• **EXERCISE DETAILS**
Reproduce every line of the material below exactly. No pictures belong in the copy.

• **SOURCE MATERIAL**
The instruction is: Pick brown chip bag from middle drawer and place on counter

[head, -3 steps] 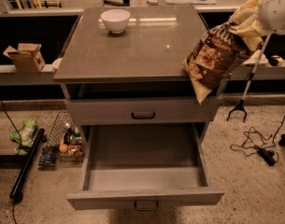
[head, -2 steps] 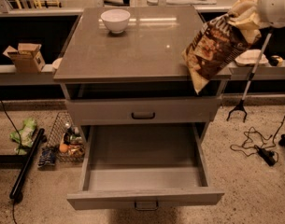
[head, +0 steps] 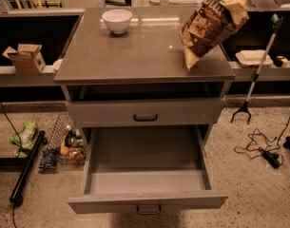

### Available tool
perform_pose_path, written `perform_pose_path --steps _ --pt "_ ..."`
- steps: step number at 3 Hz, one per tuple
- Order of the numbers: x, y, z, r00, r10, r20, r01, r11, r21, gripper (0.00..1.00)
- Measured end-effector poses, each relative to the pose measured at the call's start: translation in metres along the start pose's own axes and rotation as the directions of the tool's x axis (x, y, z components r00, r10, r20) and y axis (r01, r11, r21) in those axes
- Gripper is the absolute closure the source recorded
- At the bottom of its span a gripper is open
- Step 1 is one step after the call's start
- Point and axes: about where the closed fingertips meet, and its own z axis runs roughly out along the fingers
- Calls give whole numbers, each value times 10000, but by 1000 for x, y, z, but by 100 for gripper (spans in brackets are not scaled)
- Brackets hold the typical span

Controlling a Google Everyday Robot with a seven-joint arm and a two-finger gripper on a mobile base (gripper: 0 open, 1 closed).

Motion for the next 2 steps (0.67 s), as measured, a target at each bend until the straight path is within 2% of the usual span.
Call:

• **ANSWER FOR THE TASK**
The instruction is: Pick brown chip bag from middle drawer and place on counter

[head, -3 steps] 
[head, -2 steps] 
[head, +0 steps] 

### Available tool
perform_pose_path, written `perform_pose_path --steps _ --pt "_ ..."`
- steps: step number at 3 Hz, one per tuple
- Order of the numbers: x, y, z, r00, r10, r20, r01, r11, r21, gripper (0.00..1.00)
- Measured end-effector poses, each relative to the pose measured at the call's start: translation in metres along the start pose's own axes and rotation as the directions of the tool's x axis (x, y, z components r00, r10, r20) and y axis (r01, r11, r21) in those axes
- Gripper is the absolute closure the source recorded
- At the bottom of its span a gripper is open
- Step 1 is one step after the call's start
- Point and axes: about where the closed fingertips meet, and its own z axis runs roughly out along the fingers
- Calls give whole numbers, each value times 10000, but by 1000 for x, y, z, but by 100 for gripper (spans in brackets are not scaled)
- Brackets hold the typical span

Controlling a Google Everyday Robot with a seven-joint arm and a two-finger gripper on a mobile base (gripper: 0 open, 1 closed).

Motion for the next 2 steps (0.67 s), as measured, a target at each bend until the straight path is within 2% of the usual span.
Call:

The exercise is complete as it stands.